O investimento nos estágios hospitalares era alto por parte da EECC. A própria diretora Laís Netto dos Reys se escalou para a chefia de estágios no Hospital São Vicente e na Santa Casa. Há registros da diretora acompanhando 6 alunas no Hospital São Vicente, em um domingo no ano de 1936, o que demonstra a seriedade e o compromisso que a EECC tinha com os campos hospitalares assumidos para estágios (ESCALAS DE PLANTÕES EECC, 1934- 1937).

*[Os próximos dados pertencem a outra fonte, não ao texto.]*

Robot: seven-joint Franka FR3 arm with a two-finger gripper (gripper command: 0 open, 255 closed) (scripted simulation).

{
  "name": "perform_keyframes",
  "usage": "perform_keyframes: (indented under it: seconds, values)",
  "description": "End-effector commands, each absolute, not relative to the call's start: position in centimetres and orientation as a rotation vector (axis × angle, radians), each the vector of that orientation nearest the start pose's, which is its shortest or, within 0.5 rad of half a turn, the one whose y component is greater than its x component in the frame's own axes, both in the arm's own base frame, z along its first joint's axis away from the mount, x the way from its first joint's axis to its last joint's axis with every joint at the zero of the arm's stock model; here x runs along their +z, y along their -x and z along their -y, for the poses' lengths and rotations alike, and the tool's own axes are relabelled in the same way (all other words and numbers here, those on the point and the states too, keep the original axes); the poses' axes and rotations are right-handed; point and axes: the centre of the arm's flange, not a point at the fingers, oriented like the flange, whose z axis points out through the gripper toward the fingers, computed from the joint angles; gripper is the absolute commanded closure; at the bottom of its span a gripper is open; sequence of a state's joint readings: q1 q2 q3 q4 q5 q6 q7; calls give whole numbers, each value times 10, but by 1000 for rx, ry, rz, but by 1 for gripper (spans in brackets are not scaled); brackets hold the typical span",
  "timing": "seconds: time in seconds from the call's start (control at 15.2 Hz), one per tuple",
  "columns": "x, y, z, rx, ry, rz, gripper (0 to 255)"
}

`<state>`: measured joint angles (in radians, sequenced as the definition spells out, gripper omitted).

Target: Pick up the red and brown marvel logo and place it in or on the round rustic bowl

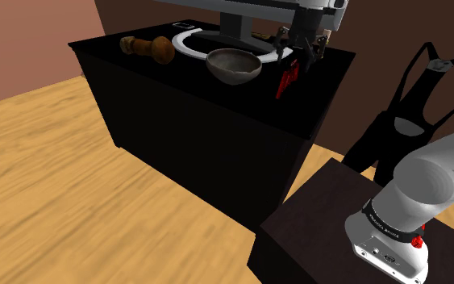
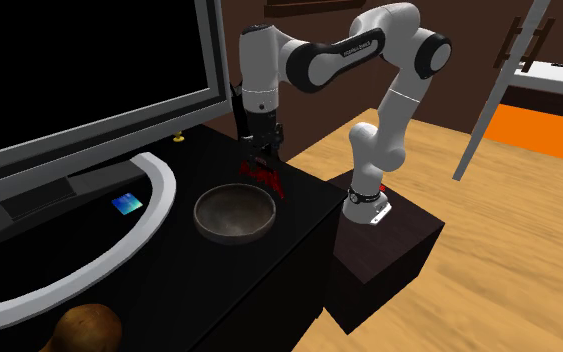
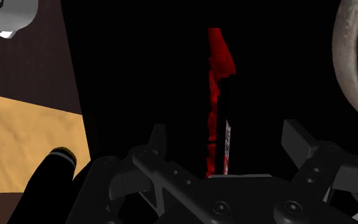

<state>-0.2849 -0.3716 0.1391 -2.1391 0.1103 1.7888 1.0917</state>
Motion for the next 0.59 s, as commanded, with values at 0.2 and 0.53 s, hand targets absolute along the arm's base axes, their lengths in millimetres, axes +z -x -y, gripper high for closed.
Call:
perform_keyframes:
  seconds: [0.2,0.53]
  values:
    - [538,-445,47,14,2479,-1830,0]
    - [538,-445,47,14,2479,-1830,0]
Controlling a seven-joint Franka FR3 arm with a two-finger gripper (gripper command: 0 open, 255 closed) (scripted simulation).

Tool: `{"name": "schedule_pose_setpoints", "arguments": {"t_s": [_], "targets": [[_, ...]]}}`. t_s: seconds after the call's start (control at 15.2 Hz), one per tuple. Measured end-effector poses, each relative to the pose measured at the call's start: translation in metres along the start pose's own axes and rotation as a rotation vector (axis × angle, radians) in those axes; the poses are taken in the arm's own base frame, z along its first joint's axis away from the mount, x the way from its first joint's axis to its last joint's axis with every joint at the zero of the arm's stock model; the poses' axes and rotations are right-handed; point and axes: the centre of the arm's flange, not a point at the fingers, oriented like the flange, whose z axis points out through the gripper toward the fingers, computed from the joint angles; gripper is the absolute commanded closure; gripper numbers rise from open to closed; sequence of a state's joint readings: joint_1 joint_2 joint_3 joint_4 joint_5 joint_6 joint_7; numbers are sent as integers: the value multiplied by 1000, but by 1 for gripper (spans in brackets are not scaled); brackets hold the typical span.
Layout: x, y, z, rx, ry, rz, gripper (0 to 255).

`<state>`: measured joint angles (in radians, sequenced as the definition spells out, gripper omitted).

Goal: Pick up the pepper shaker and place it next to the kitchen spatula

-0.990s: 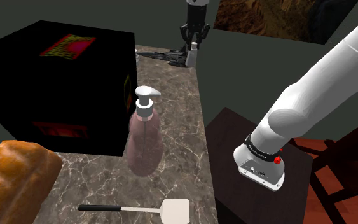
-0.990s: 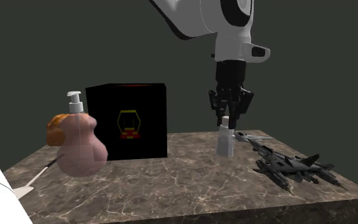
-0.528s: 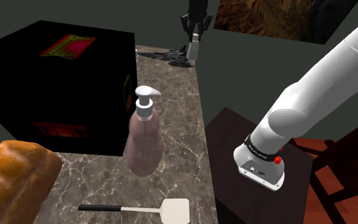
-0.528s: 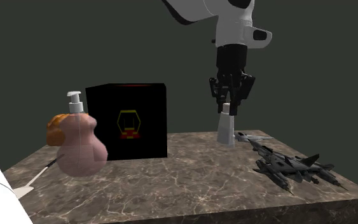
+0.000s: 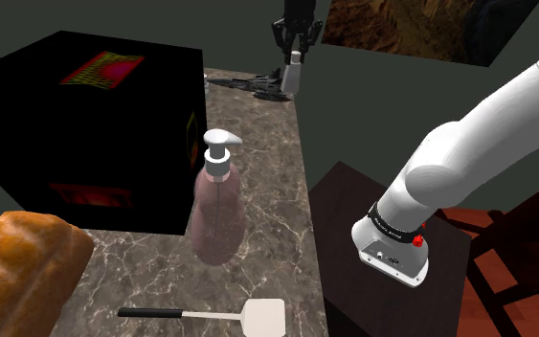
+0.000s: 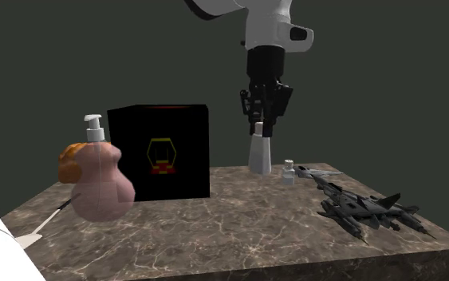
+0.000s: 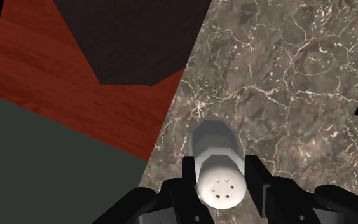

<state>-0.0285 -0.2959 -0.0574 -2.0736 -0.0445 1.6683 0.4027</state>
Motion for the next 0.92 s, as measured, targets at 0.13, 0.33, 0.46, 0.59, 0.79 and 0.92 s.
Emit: {"name": "schedule_pose_setpoints", "arguments": {"t_s": [0.13,0.33,0.46,0.59,0.79,0.92], "targets": [[-17,-14,1,0,0,0,255],[-58,-35,4,0,0,0,255],[-79,-47,2,0,0,-1,255],[-101,-60,3,0,0,0,255],[-136,-79,6,0,0,-1,255],[-158,-92,8,0,0,-1,255]]}}
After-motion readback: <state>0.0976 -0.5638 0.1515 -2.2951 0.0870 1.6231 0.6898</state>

Paralelamente a isso, os estágios de saúde pública também aconteciam, pois o relatório de produção do serviço de enfermagem de saúde pública do estado de Minas Gerais menciona a presença de discentes (PAIXÃO, 1943). As alunas estagiavam no lactário, no serviço de higiene pré-natal e infantil, no preventório São Tarcísio e no serviço de visitação sanitária. O horário era de 7h às 12h e de 13h às 18h. Nesses campos, encontraram-se até 7 alunas da EECC estagiando (ESCALAS DE PLANTÕES EECC, 1934-1937). Compreensível haver alunas inseridas nos campos de saúde pública, afinal, além da alta demanda da população por saúde pública, o serviço de Superintendência de Enfermagem de Saúde Pública ficou subordinado à diretoria da EECC de 1933 a 1946.

A Escola Carlos Chagas se equilibrou entre atender as demandas políticas em saúde pública e, ao mesmo tempo, prover o campo hospitalar com estágios, auxiliando o trabalho do médico e, aos poucos, angariando para a enfermeira diplomada o espaço dos hospitais, que, até então, como comentado, estava, em geral, sob o domínio das religiosas. Daí mais um motivo para que a EECC investisse em sua orientação católica.